> **THE PROBLEM**
From the first line through the one containing "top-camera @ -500", restate the listing word for word, and give no other lines.

> **STORED DATA**
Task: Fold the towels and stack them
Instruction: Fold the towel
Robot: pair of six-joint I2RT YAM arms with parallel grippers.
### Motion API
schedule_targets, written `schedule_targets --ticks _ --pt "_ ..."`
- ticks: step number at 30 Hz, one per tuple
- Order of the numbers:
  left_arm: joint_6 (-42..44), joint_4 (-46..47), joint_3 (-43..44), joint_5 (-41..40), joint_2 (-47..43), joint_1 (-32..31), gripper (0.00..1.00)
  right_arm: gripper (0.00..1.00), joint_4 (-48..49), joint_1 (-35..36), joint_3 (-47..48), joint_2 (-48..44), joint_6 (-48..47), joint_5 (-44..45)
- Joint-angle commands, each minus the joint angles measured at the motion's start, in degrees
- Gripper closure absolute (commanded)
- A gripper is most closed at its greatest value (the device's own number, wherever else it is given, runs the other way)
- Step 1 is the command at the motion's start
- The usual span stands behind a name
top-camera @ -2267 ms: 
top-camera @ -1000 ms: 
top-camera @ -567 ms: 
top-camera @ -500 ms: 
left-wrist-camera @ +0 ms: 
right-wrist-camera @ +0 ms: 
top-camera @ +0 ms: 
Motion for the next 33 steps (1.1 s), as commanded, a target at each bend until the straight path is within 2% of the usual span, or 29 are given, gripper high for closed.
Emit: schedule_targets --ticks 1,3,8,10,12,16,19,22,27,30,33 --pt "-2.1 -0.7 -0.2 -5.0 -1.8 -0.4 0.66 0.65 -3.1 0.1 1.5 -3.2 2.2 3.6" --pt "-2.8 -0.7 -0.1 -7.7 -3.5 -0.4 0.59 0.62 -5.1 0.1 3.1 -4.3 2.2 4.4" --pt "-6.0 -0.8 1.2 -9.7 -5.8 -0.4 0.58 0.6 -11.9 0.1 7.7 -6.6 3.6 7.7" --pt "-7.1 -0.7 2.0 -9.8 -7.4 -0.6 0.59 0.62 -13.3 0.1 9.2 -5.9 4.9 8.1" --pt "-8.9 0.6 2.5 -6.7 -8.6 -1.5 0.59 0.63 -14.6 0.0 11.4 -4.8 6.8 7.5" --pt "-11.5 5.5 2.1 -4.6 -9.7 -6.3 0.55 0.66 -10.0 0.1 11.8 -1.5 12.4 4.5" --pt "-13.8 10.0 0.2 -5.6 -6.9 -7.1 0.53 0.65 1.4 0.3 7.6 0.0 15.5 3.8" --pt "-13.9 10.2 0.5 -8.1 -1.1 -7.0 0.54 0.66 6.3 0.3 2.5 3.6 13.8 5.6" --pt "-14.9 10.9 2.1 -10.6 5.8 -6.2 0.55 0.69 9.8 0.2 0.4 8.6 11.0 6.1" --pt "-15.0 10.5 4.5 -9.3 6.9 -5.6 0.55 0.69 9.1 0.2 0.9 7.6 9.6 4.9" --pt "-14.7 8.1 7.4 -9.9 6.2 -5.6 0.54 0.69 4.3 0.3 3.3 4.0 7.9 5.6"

> **YOUR SOLUTION**
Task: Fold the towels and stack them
Instruction: Fold the towel
Robot: pair of six-joint I2RT YAM arms with parallel grippers.
### Motion API
schedule_targets, written `schedule_targets --ticks _ --pt "_ ..."`
- ticks: step number at 30 Hz, one per tuple
- Order of the numbers:
  left_arm: joint_6 (-42..44), joint_4 (-46..47), joint_3 (-43..44), joint_5 (-41..40), joint_2 (-47..43), joint_1 (-32..31), gripper (0.00..1.00)
  right_arm: gripper (0.00..1.00), joint_4 (-48..49), joint_1 (-35..36), joint_3 (-47..48), joint_2 (-48..44), joint_6 (-48..47), joint_5 (-44..45)
- Joint-angle commands, each minus the joint angles measured at the motion's start, in degrees
- Gripper closure absolute (commanded)
- A gripper is most closed at its greatest value (the device's own number, wherever else it is given, runs the other way)
- Step 1 is the command at the motion's start
- The usual span stands behind a name
top-camera @ -2267 ms: 
top-camera @ -1000 ms: 
top-camera @ -567 ms: 
top-camera @ -500 ms: 

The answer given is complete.